A través de docenas de pantallas, los ejecutivos trajeados se quedaron paralizados. ¿Julius se había arrodillado? ¿Para hacer qué, exacto? Y esa voz femenina, ¿quién era ella? Las mentes que deberían haber estado concentradas en las proyecciones trimestrales ahora se llenaban de especulaciones escabrosas.
Después de quitarle los zapatos a Quinn, Julius le calzó las pantuflas con un gesto tan suave que parecía una promesa.
—Me voy primero al dormitorio. Termina tu reunión y ven a buscarme —dijo ella, apoyándose en sus muletas mientras desaparecía por el pasillo.
Julius siguió su silueta que se alejaba, envuelta en una luz que la rodeaba como un halo. La manera en que ella había hablado, tan informal e íntima, hacía que los meses de distanciamiento se sintieran como si nunca hubieran sido más que un mal sueño.
Deslizó el pulgar sobre la pulsera de su muñeca, haciendo girar las cuentas pulidas una por una, casi como si estuviera contando sus propias respiraciones. Invariablemente, ella siempre encontraba el modo de sembrar el caos en el corazón que él tanto se había esforzado por proteger.

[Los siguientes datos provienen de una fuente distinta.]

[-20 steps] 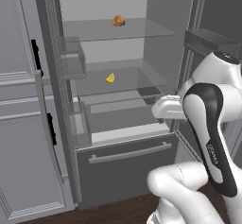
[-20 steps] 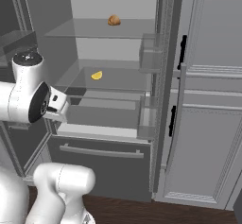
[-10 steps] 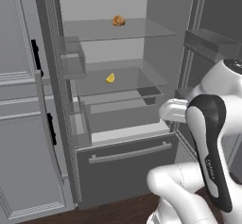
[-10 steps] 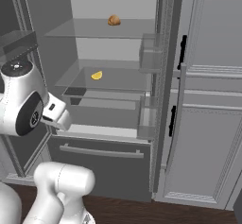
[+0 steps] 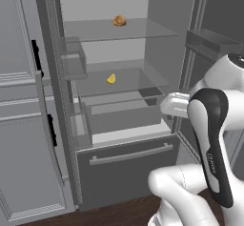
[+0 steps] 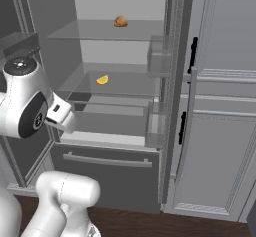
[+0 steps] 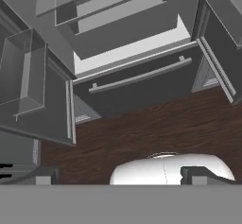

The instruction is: Grab a lemon wedge from the fridge and one ice cube from the ice bowl, and put them in the glass of lemonade.

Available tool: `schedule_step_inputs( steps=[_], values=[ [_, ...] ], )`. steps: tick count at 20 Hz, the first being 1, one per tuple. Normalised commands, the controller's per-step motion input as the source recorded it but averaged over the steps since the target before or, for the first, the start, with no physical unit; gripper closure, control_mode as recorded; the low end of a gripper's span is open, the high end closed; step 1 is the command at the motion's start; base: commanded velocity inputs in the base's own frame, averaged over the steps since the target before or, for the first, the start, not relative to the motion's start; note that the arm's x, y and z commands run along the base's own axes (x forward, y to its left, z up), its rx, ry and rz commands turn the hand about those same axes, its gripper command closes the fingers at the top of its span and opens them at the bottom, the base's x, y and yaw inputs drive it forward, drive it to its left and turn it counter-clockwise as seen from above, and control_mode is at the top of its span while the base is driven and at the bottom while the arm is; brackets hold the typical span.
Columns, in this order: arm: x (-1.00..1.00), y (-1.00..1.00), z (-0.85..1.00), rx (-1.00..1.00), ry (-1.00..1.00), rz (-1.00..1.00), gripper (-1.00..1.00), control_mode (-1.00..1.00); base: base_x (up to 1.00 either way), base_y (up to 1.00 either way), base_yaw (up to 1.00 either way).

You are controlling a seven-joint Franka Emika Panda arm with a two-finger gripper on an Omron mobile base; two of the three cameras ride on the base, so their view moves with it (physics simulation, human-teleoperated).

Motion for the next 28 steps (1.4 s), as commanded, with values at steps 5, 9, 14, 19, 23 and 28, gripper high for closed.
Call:
schedule_step_inputs(
  steps=[5,9,14,19,23,28],
  values=[
    [0.03,0.0,-0.03,0.0,0.0,0.0,-1.0,-1.0,0.0,0.0,0.0],
    [0.1,0.0,-0.03,0.0,0.0,0.0,-1.0,-1.0,0.0,0.0,0.0],
    [0.06,0.0,-0.01,0.0,0.0,0.0,-1.0,1.0,0.31,0.0,0.0],
    [0.0,0.0,0.0,0.0,0.0,0.0,-1.0,1.0,0.56,0.0,0.0],
    [0.0,0.0,0.0,0.0,0.0,0.0,-1.0,1.0,0.63,0.0,0.0],
    [0.0,0.0,0.0,0.0,0.0,0.0,-1.0,1.0,0.66,0.0,0.0]
  ],
)
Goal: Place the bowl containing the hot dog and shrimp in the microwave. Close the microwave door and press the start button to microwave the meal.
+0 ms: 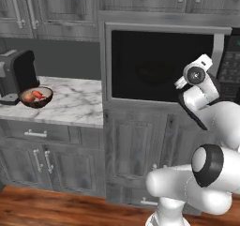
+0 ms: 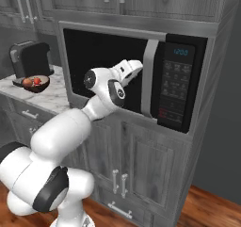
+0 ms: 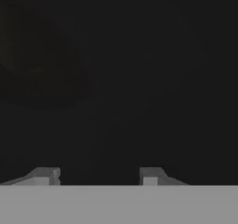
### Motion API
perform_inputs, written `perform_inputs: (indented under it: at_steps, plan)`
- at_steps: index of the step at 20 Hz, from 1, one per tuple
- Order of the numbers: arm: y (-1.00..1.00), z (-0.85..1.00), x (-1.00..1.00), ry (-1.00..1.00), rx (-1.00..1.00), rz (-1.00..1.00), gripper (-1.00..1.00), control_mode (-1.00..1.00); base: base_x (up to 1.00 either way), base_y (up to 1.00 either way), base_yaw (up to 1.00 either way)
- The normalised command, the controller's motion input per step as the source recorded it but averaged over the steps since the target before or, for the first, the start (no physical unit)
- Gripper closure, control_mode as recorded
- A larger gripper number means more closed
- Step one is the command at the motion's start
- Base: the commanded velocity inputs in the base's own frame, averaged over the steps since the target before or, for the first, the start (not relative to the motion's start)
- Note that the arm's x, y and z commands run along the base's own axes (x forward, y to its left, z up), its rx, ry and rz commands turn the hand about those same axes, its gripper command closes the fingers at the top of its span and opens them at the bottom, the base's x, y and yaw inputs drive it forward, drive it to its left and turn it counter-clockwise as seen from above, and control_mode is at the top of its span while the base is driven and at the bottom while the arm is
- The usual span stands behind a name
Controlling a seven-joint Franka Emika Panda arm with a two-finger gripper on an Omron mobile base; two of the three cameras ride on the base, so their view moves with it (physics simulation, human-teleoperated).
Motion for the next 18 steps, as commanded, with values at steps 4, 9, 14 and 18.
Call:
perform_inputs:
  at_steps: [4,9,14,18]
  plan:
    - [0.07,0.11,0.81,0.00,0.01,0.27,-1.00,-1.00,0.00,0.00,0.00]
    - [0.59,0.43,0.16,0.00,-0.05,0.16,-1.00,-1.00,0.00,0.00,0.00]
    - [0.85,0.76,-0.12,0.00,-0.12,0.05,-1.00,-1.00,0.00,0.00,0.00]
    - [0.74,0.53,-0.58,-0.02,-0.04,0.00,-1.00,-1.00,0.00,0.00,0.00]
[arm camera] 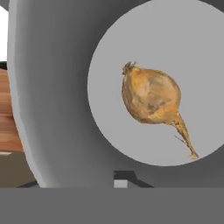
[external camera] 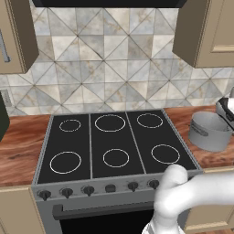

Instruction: Turn on the sink faucet. Then move the onion from the counter to the sink. Turn off the sink. Move the vegetable from the sink to the pot next to the stove. Finally move the pot to the front center burner.

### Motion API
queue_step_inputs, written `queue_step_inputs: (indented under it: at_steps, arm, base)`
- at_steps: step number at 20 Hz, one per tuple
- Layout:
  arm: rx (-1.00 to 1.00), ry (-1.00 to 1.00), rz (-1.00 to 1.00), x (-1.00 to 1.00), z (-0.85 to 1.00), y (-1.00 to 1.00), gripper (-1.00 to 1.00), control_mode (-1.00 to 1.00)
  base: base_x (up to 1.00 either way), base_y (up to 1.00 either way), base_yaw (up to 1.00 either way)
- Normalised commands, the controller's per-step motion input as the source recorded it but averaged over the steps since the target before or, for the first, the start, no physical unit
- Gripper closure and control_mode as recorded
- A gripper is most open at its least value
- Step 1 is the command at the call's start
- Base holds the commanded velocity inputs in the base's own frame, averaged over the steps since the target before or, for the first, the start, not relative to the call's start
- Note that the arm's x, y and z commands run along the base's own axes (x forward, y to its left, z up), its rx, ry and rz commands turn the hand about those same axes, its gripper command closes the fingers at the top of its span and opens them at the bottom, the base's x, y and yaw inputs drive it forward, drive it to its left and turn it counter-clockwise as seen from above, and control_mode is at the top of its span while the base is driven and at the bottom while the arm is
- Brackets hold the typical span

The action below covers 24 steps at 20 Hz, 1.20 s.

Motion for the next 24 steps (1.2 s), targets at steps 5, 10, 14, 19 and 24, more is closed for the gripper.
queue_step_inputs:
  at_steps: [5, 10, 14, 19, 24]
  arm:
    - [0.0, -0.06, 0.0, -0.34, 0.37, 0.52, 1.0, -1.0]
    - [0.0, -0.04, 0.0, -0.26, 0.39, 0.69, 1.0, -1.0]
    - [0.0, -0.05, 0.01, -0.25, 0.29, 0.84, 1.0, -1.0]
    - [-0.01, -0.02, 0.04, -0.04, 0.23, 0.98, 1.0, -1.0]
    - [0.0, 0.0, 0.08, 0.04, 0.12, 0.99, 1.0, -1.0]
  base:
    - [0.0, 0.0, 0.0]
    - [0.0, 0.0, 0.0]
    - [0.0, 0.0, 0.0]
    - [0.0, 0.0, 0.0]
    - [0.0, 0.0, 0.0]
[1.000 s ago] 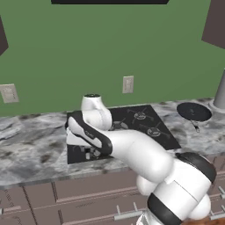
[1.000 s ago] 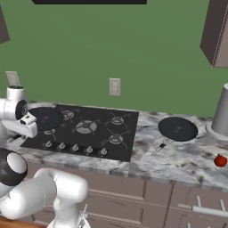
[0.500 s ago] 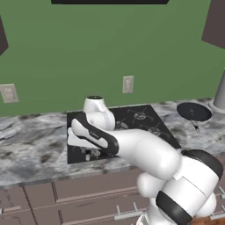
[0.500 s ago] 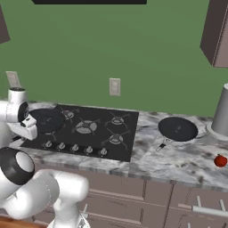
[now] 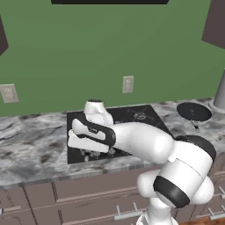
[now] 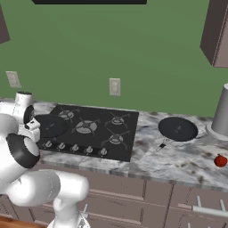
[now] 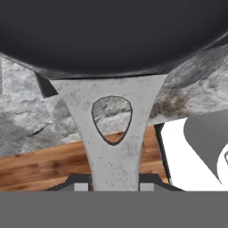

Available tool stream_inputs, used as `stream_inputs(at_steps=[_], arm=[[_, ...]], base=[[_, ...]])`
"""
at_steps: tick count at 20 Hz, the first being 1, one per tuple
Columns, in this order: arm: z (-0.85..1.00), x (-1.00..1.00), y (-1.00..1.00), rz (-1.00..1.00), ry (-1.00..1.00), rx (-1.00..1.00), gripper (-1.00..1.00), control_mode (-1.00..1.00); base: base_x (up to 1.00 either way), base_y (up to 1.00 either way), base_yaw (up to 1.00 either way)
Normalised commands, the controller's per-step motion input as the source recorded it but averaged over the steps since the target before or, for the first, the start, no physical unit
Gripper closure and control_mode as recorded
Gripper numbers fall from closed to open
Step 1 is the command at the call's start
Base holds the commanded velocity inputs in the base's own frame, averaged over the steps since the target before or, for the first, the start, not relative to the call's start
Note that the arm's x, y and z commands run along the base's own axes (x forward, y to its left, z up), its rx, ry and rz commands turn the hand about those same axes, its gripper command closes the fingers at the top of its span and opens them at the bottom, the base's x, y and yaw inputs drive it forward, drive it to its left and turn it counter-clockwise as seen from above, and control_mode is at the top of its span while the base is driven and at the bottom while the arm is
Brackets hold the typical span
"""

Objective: Place both pans onto different burners. Then place the bell pepper and the steak on different pans.

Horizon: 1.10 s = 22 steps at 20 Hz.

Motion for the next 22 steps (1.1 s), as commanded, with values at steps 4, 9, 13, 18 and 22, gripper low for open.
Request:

Se había prometido a sí mismo no alimentar ninguna otra fantasía imposible sobre ella, pero en el instante en que ella cruzó la puerta, su corazón latió con la emoción de un niño ante las vacaciones de verano.
«Dios mío… ¿Por qué estoy tan emocionado? ¿Por su regreso? Ja. Qué patético. No puedo creer que mi amor por ella sea tan profundo y absurdo…».
…
Quinn se sentó en el sofá del dormitorio, con las rodillas recogidas, la luz de la lámpara deslizándose sobre las sábanas blancas. Repitió mentalmente todo lo que había pasado desde la noche anterior hasta ese momento: el tono frío de la voz de Julius y la cautelosa distancia en sus ojos.
Las palabras directas de Gavin en el vestíbulo del hospital aún resonaban como un veredicto clínico que no podía ignorar.
«Quizás Gavin tiene razón. Si quiero que Julius vuelva conmigo, tengo que acunar esa parte ansiosa y herida de él hasta que deje de temblar. Debe creer, sin lugar a duda, que lo amo con todo mi ser, de forma catastrófica, sin vías de escape».
De repente, la idea de que la cercanía física pudiera servir de bálsamo la sorprendió. Frunció el ceño y la pequeña arruga entre sus cejas se hizo más profunda.
«Si tomo la iniciativa y me mantengo alejada de las zonas vendadas de su espalda… Quizá eso funcione. Pero ¿lo permitiría Julius? Y si se aleja, ¿tendré que convencerlo para que vuelva?».
Lo absurdo del dilema martilleaba las sienes de Quinn. Nunca había imaginado que tendría que idear estrategias para seducir a su propio amante. Los pensamientos se entremezclaban hasta que el cansancio nubló la habitación. Recostó la cabeza contra el cojín y, sin darse cuenta, el sueño la arrulló.
…
Julius entró en la habitación a oscuras. Las puertas corredizas se abrieron con un susurro, y el resplandor azul de una videollamada recién finalizada aún se desvanecía en sus ojos. Encontró a Quinn dormida, desplomada en el sofá. Sus pestañas eran finos trazos de grafito sobre sus mejillas, y su respiración, pausada y profunda.
Se acercó despacio, saboreando la frágil quietud de su rostro mientras dormía. Antes, la habitación se sentía como una pieza de museo refrigerada, estéril y deshabitada. Ahora, gracias a ella, un calor agradable se acumulaba en las esquinas, moviendo las motas de polvo en lentas espirales doradas. La miró, se inclinó y la levantó en sus brazos para llevarla a la cama que la esperaba.
«No puedo seguir compartiendo la suite con ella. Aunque el insomnio me haga ojeras, ese sacrificio es más seguro… Porque cuanto más tiempo respiramos el mismo aire, más imposible se vuelve vivir sin ella».
Julius acababa de acostar a Quinn en el colchón y estaba a punto de tomar la colcha cuando ella abrió los ojos de golpe. Con un movimiento rápido, sus dedos se cerraron alrededor de su muñeca, y sus pulsaciones se unieron.
—¿Estás despierta? —La voz de Julius era baja, a medio camino entre el alivio y la alarma.